Un episodio dell'occupazione italiana in Etiopia fu la strage di Addis Abeba del febbraio 1937, seguita a un attentato dinamitardo contro Graziani. [10]
Simili tragici episodi vanno inquadrati nella spaventosa e perversa mentalità che aveva pervaso tutto il colonialismo europeo: quello del disprezzo per le popolazioni locali considerate come inferiori. Non ci fu popolo europeo che fu in seguito ricordato per episodi più commendevoli di quelli qui riportati.
Come conseguenza dell'aggressione all'Etiopia, l'Italia subì la condanna della Società delle Nazioni, che determinò un blocco commerciale del mar Mediterraneo. Ciò favorì l'avvicinamento economico e politico dell'Italia alla Germania nazista (sebbene questa avesse rifornito di armi l'Etiopia in funzione anti-italiana sino a poco prima del conflitto), che era già uscita dalla Società delle Nazioni e aveva denunciato gli accordi di Versailles.
[modifica] Verso la guerra
Pochi mesi dopo l'Italia fascista si schierò coi franchisti nella guerra civile spagnola, inviando anche un corpo di spedizione di 20.000 uomini ed attuando un blocco navale per impedire rifornimenti di armi ai repubblicani. Già in questa fase si palesarono le deficienze della macchina bellica italiana, sia dal punto di vista tecnologico che di capacità di comando strategiche e tattiche, che si sarebbero acuite paurosamente pochi anni dopo.

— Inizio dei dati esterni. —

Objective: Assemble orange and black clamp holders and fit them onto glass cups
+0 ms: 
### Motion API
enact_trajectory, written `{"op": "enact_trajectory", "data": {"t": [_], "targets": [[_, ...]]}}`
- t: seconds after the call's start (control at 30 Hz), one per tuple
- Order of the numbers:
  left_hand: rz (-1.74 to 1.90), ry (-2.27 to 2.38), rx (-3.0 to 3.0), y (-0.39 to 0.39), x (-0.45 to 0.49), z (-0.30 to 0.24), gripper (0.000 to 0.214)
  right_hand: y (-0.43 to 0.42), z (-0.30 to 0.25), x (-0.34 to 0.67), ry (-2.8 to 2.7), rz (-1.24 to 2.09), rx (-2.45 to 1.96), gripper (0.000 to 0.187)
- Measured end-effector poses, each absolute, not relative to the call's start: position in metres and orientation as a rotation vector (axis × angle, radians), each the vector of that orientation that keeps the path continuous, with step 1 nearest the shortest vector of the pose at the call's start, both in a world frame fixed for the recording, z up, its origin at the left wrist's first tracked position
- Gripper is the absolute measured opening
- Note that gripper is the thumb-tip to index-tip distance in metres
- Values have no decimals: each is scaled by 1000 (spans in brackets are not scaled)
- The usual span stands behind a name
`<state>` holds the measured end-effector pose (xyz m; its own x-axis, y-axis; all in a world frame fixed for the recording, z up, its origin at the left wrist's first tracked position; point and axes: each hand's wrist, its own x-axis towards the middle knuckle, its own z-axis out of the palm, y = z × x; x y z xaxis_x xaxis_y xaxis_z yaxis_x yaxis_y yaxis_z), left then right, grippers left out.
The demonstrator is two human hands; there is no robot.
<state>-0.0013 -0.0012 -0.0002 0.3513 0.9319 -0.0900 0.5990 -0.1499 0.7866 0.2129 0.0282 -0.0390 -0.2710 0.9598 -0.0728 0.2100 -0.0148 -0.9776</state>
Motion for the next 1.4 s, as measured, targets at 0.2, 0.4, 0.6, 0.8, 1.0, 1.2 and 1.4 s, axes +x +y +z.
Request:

Lungi dal rafforzare economicamente il paese, queste imprese indebolirono il consenso al regime gettando i primi semi del risentimento popolare, e in politica estera lo allontanarono da Francia e Inghilterra spingendolo ad allinearsi in maniera crescente con la Germania nazista (1936: Asse Roma-Berlino, 1937: Patto Anticomintern comprendente anche l'Impero giapponese; 1938: acquiescenza di Mussolini all'annessione dell'Austria; 1939: Patto d'Acciaio in funzione offensiva).

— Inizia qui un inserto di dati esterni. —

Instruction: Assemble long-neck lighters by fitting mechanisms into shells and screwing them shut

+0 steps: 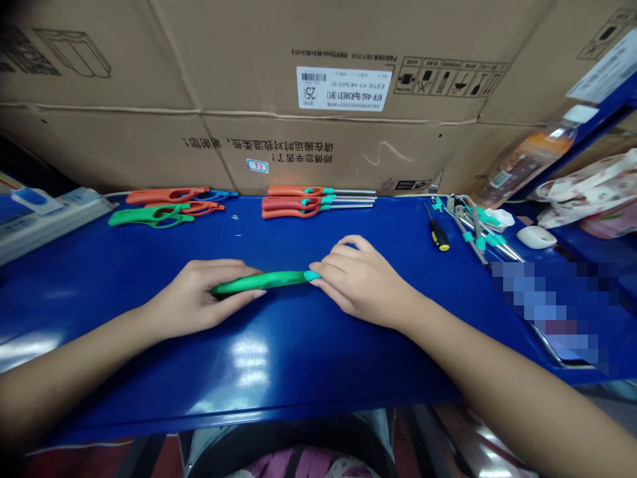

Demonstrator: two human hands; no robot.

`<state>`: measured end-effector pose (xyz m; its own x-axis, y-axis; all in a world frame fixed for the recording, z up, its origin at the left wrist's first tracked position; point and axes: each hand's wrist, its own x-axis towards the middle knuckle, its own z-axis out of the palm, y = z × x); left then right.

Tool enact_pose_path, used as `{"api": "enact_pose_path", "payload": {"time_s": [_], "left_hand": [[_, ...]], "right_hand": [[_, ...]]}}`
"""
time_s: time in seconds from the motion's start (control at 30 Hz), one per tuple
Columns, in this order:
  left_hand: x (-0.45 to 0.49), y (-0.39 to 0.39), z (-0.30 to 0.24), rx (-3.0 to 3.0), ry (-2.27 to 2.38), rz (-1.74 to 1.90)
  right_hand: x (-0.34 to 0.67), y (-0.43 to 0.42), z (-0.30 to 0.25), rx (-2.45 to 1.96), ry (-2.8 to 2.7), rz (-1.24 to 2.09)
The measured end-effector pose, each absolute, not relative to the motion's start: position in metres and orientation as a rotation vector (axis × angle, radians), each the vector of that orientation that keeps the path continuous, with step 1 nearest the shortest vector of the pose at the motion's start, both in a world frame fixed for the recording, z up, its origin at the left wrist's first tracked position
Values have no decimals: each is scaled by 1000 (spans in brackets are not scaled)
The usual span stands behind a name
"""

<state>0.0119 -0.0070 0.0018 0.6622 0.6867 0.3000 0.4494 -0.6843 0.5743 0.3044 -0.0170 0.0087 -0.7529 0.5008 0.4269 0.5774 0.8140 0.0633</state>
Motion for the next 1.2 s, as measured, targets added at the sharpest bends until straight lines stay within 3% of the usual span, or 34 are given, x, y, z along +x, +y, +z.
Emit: {"api": "enact_pose_path", "payload": {"time_s": [0.3, 0.53, 0.83, 1.2], "left_hand": [[23, -18, 7, 1685, 966, 468], [21, -28, 4, 2310, 912, 614], [18, -23, -2, 2653, 886, 596], [13, -3, -1, 2546, 1190, 594]], "right_hand": [[305, -15, 3, -790, -2558, 48], [300, -19, -5, -765, -2628, 171], [299, -15, -5, -953, -2575, 331], [317, 7, -12, -1169, -2342, 315]]}}
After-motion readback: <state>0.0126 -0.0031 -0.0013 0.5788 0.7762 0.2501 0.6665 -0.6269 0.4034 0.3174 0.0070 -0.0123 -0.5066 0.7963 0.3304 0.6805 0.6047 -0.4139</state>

Nel 1938 Mussolini fece promulgare da re Vittorio Emanuele III le leggi razziali antisemite, che non avevano precedenti in Italia e che furono applicate senza entusiasmo. Nel marzo 1939, senza alcuna vera ragione, ordinò l'occupazione dell'Albania già saldamente nella sfera d'influenza italiana, ponendovi come governatore (viceré) un fedelissimo del genero Galeazzo Ciano.
Nonostante le clausole del Patto d'Acciaio (assistenza automatica in caso di guerra), nel settembre 1939 Mussolini si dichiarò non belligerante, ma nel giugno 1940, contro la volontà di gran parte della corte, degli alti gradi della Regia Marina e dell'Esercito e di alcuni dei maggiori gerarchi fascisti, entrò in guerra contro Francia ed Inghilterra, fidando nella rapida vittoria tedesca. L'impreparazione dell'esercito e l'incapacità dei suoi comandanti condussero a terribili sconfitte su tutti i fronti (Grecia 1940) e alla rapida perdita delle colonie dell'Africa Orientale (1941) e della Libia (1943), creando un indebolimento delle difese che aprì le porte all'invasione della Sicilia.
[modifica] La caduta
Il 25 luglio 1943 per iniziativa da parte di alcuni importanti gerarchi (Grandi, Bottai e Ciano) con l'appoggio del Re, si tradusse in un famoso Ordine del giorno presentato al Gran Consiglio del Fascismo col quale si chiedeva al Re di riprendere il potere, e portò all'arresto di Mussolini e all'improvviso crollo del fascismo, che si dissolse tra il giubilo della popolazione italiana, stanca del regime e della guerra, cui sperava potesse essere posta fine in breve tempo.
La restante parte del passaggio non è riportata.